[Data items]
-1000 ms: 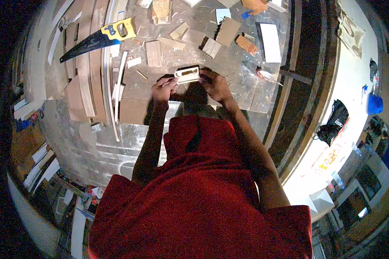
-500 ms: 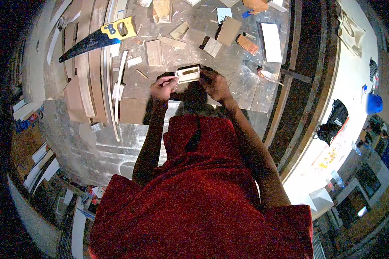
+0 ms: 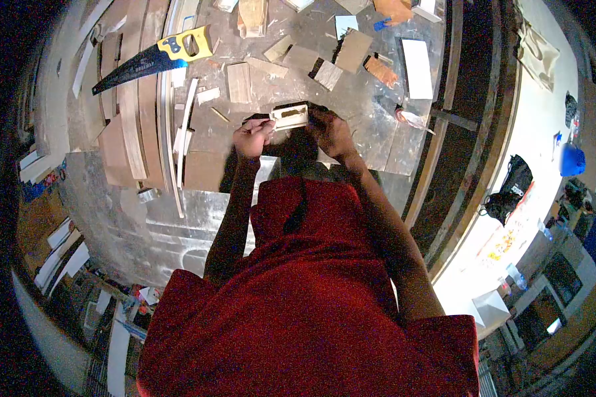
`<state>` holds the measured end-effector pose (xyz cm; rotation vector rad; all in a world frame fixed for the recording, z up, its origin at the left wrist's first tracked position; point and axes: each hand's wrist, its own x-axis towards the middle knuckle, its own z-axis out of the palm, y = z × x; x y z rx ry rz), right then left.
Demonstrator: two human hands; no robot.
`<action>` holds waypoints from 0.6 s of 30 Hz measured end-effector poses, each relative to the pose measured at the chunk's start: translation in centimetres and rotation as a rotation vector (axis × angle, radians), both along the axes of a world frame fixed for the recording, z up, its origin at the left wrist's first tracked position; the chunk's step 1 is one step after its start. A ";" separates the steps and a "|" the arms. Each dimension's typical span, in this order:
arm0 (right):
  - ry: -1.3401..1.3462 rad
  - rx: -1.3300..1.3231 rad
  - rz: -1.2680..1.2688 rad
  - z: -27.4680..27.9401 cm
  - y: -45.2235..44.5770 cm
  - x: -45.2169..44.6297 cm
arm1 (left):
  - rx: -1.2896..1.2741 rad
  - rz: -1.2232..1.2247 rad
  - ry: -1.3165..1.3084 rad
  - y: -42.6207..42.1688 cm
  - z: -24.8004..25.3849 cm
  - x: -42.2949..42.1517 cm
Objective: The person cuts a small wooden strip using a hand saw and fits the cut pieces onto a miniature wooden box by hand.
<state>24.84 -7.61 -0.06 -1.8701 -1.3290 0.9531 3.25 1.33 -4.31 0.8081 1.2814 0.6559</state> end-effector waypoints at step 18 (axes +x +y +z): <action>-0.007 -0.048 0.038 0.8 0.3 0.1 | 0.043 0.017 0.031 -0.1 0.2 0.5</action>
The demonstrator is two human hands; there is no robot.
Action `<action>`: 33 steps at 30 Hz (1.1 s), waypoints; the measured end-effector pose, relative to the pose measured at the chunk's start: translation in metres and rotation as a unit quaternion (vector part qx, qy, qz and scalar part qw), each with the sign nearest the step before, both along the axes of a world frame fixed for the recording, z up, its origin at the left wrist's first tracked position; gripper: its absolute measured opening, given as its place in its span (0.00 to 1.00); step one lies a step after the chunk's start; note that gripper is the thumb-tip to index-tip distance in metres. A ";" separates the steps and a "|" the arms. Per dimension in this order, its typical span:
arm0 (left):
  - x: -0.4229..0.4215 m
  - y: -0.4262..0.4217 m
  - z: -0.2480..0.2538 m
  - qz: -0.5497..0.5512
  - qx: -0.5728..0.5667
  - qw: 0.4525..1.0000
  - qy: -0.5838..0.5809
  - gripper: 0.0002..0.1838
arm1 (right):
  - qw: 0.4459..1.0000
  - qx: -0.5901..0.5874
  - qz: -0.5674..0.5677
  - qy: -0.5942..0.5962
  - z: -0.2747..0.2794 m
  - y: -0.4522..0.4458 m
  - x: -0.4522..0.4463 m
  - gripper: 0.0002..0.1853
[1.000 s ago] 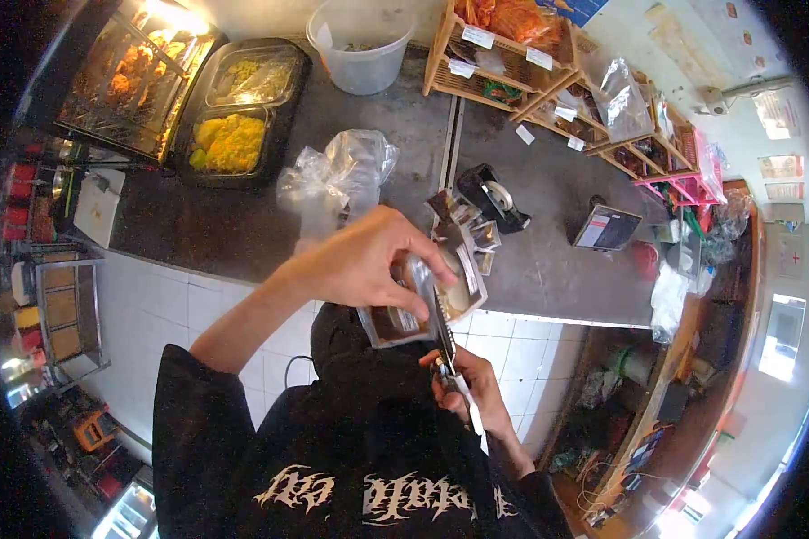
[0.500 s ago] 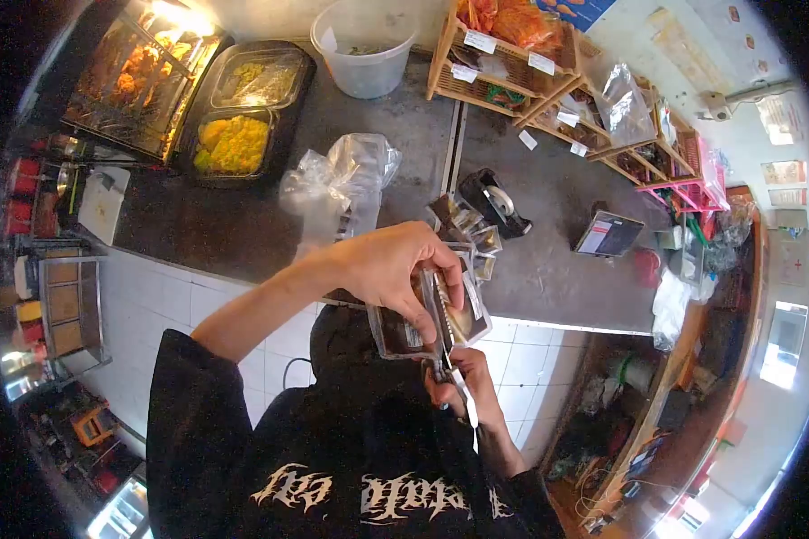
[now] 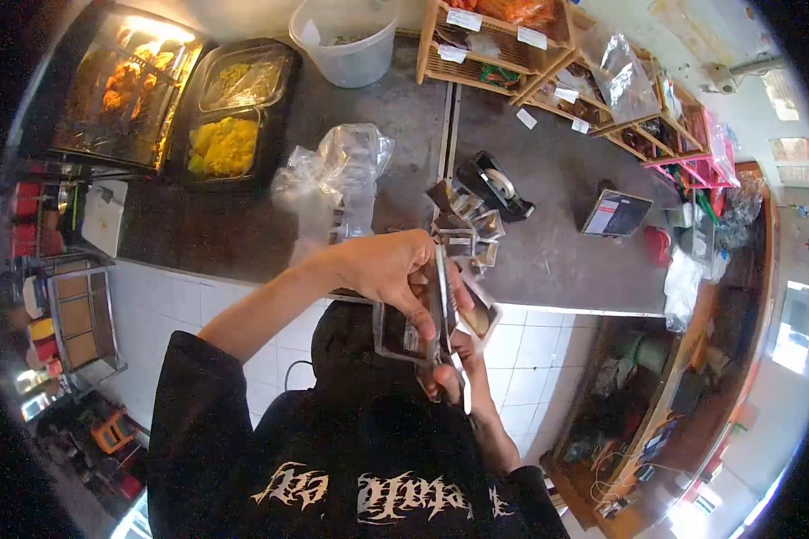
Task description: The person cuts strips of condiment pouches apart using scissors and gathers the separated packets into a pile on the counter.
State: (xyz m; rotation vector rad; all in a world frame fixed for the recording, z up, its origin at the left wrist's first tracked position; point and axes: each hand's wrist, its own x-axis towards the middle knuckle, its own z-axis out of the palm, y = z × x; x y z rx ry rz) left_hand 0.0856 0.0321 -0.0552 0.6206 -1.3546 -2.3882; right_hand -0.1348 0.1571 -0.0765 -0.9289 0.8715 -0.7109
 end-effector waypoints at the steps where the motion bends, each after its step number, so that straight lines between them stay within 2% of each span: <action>1: -0.004 -0.001 -0.008 0.008 0.007 1.000 0.013 0.27 | 1.000 0.011 -0.007 0.002 0.007 -0.004 0.000 0.37; 2: -0.007 -0.004 -0.017 0.036 -0.050 0.998 -0.028 0.27 | 1.000 0.022 -0.015 0.003 0.011 -0.007 -0.001 0.37; 3: -0.009 -0.007 -0.028 0.066 -0.107 0.989 -0.071 0.28 | 0.991 0.116 -0.066 0.010 0.000 0.000 -0.013 0.34; 4: -0.006 -0.009 -0.041 0.099 -0.164 0.974 -0.119 0.28 | 0.994 0.060 -0.078 0.039 0.004 -0.002 -0.015 0.34; 6: -0.018 -0.009 -0.080 0.202 -0.225 0.947 -0.113 0.27 | 0.987 0.011 -0.151 0.047 -0.001 0.005 -0.028 0.36; 8: -0.024 -0.004 -0.099 0.279 -0.217 0.915 -0.194 0.24 | 0.979 0.051 -0.194 0.021 0.002 0.005 -0.035 0.39; 9: -0.023 -0.001 -0.112 0.315 -0.216 0.894 -0.235 0.22 | 0.978 0.028 -0.201 0.042 -0.011 0.009 -0.046 0.40; 12: 0.001 0.025 -0.180 0.394 -0.235 0.801 -0.384 0.13 | 0.977 -0.029 -0.197 0.079 -0.041 0.022 -0.069 0.41; 13: 0.015 0.036 -0.197 0.406 -0.231 0.766 -0.441 0.09 | 0.976 -0.014 -0.196 0.090 -0.024 0.021 -0.059 0.40; 15: 0.051 0.056 -0.234 0.460 -0.292 0.647 -0.533 0.06 | 0.976 0.002 -0.195 0.100 -0.019 0.023 -0.053 0.40; 17: 0.081 0.065 -0.264 0.425 -0.273 0.613 -0.608 0.07 | 0.973 0.018 -0.210 0.097 -0.008 0.021 -0.039 0.39; 18: 0.087 0.062 -0.278 0.366 -0.236 0.618 -0.654 0.08 | 0.973 0.056 -0.204 0.096 -0.001 0.019 -0.036 0.39; 20: 0.095 0.053 -0.297 0.241 -0.159 0.615 -0.734 0.10 | 0.980 0.025 -0.172 0.095 0.000 0.017 -0.029 0.39; 23: 0.091 0.043 -0.301 0.267 -0.118 0.612 -0.735 0.14 | 0.980 0.061 -0.150 0.118 0.014 0.015 -0.022 0.43; 26: 0.095 0.059 -0.355 0.367 -0.239 0.528 -0.727 0.18 | 0.980 0.045 -0.135 0.141 0.010 0.020 -0.024 0.43; 29: 0.100 0.055 -0.345 0.420 -0.094 0.592 -0.681 0.18 | 0.980 0.041 -0.125 0.148 0.006 0.026 -0.032 0.42; 30: 0.101 0.050 -0.328 0.401 -0.074 0.619 -0.671 0.16 | 0.981 0.041 -0.120 0.147 0.006 0.027 -0.034 0.41; 32: 0.101 0.037 -0.261 0.358 -0.030 0.668 -0.651 0.13 | 0.976 0.051 -0.144 0.153 0.010 0.028 -0.029 0.41; 33: 0.091 0.041 -0.221 0.445 -0.172 0.653 -0.588 0.09 | 0.974 0.057 -0.154 0.156 0.012 0.026 -0.026 0.41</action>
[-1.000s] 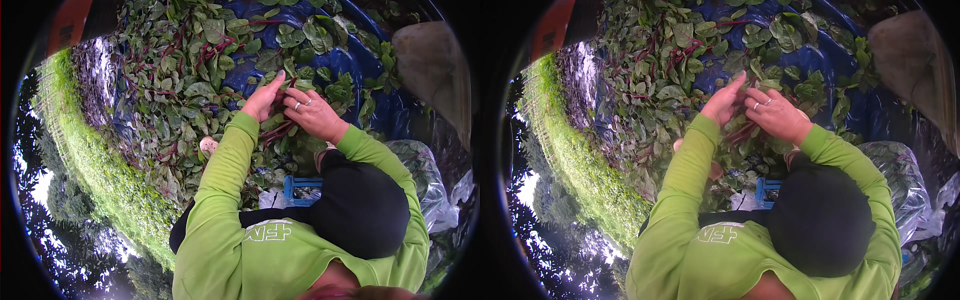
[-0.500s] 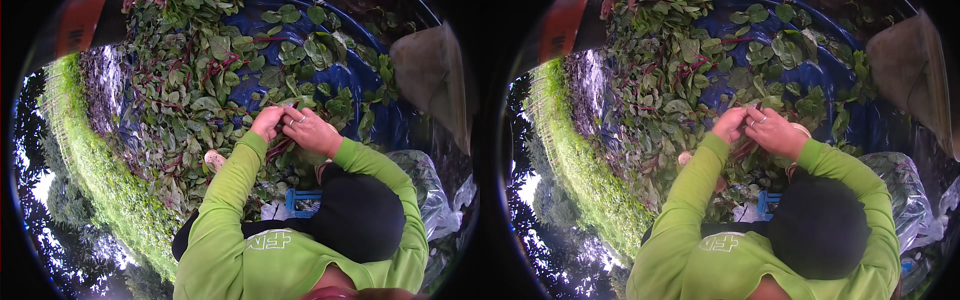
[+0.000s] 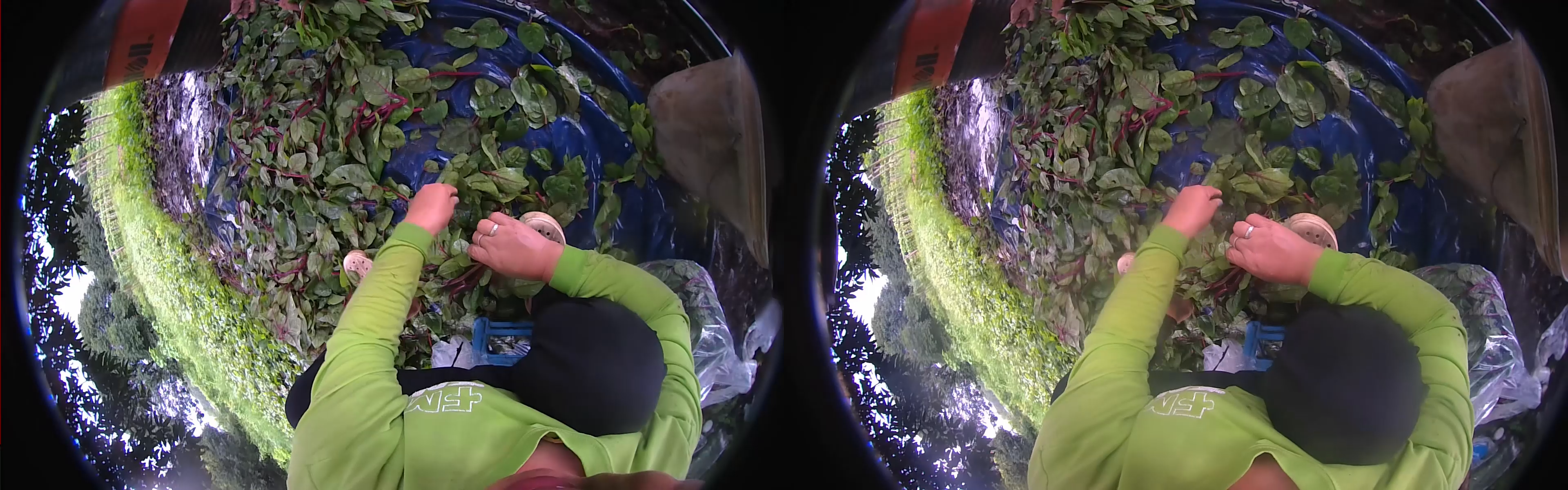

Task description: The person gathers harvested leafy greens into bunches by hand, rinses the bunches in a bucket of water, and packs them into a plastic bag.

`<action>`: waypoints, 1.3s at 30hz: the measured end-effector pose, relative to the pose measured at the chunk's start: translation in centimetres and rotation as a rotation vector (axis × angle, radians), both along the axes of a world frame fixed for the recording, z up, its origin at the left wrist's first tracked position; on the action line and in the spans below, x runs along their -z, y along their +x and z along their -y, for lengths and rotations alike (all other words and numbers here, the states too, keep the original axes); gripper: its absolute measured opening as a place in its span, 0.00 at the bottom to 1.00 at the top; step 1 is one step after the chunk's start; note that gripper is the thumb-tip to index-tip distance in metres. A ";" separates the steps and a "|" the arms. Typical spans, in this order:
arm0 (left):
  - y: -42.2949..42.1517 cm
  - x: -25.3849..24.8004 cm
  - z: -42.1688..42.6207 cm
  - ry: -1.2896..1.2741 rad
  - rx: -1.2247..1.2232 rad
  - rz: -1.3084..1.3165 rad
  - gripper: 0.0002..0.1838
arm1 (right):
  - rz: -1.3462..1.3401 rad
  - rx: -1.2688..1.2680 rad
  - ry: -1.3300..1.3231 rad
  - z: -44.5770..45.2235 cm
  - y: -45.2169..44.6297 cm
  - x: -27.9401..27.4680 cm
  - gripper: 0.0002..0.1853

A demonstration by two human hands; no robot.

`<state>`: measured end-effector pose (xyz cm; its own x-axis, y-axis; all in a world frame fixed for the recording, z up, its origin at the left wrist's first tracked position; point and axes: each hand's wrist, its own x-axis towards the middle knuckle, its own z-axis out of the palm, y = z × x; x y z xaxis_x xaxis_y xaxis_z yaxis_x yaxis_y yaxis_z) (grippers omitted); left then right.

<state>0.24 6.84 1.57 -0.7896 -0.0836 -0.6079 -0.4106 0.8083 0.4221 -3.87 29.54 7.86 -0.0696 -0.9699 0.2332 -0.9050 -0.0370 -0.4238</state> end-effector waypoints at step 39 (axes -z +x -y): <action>-13.2 -5.0 3.9 -0.045 -0.312 -0.948 0.06 | 0.154 0.162 0.230 -2.0 -0.5 1.0 0.07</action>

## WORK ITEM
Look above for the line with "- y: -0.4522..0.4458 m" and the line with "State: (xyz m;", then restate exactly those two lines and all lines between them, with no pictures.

## RESULT FOR THIS TASK
  - y: -0.4522..0.4458 m
  - x: -0.4522..0.4463 m
  - gripper: 0.0002..0.1853
[1.000 s ago] 
[0.500 s ago] 
[now] 
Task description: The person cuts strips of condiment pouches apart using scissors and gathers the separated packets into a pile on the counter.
State: (xyz m; rotation vector rad; all in a world frame fixed for the recording, z up, its origin at the left wrist's first tracked position; point and axes: each hand's wrist, its own x-axis towards the middle knuckle, its own z-axis out of the palm, y = z × x; x y z rx ry rz) left_hand 0.0856 0.0321 -0.0552 0.6206 -1.3546 -2.3882; right_hand -0.1348 0.1571 -0.0765 -0.9289 0.8715 -0.7109

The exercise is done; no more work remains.